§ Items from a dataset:
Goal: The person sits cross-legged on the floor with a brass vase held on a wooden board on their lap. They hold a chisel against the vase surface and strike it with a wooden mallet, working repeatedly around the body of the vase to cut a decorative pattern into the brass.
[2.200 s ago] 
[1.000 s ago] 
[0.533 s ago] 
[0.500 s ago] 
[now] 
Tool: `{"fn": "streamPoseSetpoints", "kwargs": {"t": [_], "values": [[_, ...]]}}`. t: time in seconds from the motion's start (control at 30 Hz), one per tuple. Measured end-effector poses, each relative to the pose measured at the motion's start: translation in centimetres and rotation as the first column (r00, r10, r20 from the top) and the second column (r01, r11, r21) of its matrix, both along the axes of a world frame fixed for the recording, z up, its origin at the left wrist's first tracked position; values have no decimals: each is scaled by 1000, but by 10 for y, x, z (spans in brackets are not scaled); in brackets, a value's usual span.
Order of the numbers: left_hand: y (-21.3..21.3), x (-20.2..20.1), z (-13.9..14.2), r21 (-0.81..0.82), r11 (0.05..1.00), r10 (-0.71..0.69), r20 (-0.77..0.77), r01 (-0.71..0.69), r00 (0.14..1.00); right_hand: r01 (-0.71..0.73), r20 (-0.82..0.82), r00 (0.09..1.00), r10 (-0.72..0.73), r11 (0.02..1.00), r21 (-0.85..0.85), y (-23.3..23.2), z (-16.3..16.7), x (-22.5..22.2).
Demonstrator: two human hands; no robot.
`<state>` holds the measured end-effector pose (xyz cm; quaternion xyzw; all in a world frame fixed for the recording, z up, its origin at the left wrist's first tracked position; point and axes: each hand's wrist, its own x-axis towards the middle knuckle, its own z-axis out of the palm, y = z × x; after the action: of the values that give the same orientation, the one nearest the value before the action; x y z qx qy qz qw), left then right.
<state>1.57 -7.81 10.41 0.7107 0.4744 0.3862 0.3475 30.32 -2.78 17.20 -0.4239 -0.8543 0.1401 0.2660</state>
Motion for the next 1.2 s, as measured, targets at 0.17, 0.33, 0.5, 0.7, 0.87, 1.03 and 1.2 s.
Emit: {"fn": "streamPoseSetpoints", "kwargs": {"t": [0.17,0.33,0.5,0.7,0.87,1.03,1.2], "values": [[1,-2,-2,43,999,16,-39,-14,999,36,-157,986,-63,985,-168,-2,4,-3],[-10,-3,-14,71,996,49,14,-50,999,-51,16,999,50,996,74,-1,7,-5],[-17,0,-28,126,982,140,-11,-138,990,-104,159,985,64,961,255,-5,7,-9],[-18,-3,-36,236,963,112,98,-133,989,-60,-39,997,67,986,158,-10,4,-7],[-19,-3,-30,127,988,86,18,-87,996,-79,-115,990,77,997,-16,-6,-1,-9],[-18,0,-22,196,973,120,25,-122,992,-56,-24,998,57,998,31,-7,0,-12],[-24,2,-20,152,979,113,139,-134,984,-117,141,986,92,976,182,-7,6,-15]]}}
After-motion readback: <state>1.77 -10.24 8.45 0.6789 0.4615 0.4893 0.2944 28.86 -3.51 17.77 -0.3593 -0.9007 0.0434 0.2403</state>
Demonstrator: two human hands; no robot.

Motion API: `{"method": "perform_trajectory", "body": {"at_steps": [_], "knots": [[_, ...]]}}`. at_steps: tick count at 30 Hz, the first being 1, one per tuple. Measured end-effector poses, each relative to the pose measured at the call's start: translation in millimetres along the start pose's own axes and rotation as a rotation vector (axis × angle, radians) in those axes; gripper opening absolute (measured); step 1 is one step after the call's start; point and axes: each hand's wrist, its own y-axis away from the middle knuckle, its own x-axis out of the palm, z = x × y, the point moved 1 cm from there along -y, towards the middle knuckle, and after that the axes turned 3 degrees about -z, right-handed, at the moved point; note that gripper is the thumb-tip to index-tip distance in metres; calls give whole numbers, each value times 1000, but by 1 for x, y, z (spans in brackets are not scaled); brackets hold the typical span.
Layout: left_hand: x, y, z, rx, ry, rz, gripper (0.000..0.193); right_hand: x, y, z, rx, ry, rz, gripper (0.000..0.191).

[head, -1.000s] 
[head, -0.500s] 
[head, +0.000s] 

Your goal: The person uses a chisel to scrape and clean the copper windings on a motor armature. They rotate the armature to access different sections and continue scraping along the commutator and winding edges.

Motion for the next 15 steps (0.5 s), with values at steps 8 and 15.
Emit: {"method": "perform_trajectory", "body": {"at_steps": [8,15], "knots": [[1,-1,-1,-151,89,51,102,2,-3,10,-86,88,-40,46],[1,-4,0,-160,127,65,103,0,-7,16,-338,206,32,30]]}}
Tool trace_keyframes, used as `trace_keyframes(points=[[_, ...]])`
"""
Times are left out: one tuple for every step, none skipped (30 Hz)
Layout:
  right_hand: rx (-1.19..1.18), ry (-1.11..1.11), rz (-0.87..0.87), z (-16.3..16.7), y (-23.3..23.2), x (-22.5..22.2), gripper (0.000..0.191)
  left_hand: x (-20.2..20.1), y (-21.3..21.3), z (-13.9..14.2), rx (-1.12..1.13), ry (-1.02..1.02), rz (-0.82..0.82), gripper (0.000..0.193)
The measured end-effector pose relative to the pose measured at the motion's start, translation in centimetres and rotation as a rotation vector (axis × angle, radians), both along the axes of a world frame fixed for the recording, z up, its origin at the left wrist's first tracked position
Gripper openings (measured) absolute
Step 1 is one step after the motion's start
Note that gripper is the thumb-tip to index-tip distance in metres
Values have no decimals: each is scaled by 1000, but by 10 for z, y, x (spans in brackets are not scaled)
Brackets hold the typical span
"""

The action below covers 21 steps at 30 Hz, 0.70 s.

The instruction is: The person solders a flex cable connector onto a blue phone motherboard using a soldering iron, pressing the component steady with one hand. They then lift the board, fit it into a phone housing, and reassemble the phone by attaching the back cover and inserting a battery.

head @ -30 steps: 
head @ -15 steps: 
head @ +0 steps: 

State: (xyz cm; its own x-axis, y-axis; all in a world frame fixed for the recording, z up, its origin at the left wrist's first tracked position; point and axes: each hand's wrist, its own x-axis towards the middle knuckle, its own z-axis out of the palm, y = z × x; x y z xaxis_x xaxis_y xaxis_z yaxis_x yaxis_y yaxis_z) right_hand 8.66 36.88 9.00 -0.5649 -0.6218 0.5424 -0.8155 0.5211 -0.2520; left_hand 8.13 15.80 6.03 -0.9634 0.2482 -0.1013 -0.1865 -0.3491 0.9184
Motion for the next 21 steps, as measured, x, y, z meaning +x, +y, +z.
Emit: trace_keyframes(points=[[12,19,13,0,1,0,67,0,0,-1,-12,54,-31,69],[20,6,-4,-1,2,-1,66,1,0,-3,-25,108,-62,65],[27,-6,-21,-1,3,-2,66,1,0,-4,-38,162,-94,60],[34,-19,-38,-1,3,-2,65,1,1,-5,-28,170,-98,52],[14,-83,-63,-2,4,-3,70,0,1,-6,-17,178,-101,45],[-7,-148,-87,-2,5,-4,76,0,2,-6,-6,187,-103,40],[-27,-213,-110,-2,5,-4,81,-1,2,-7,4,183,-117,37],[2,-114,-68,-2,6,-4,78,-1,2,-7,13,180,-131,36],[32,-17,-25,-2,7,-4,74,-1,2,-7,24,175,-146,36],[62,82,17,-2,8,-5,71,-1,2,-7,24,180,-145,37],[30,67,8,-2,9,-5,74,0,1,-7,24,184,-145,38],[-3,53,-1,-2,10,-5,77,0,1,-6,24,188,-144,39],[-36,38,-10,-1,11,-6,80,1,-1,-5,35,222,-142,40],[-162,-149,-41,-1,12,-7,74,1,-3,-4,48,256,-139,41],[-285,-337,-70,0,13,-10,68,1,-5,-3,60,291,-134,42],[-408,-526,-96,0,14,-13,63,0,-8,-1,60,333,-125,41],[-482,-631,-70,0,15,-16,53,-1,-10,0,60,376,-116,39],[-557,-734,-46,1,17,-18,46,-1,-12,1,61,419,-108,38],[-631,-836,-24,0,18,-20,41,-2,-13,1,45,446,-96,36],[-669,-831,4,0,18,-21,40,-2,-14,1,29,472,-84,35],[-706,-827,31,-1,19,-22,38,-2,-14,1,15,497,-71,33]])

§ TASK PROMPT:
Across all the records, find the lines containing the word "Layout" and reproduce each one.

§ YOUR RESPONSE:
Layout: left_hand: x, y, z, rx, ry, rz, gripper (0.000..0.193); right_hand: x, y, z, rx, ry, rz, gripper (0.000..0.191).
Layout:

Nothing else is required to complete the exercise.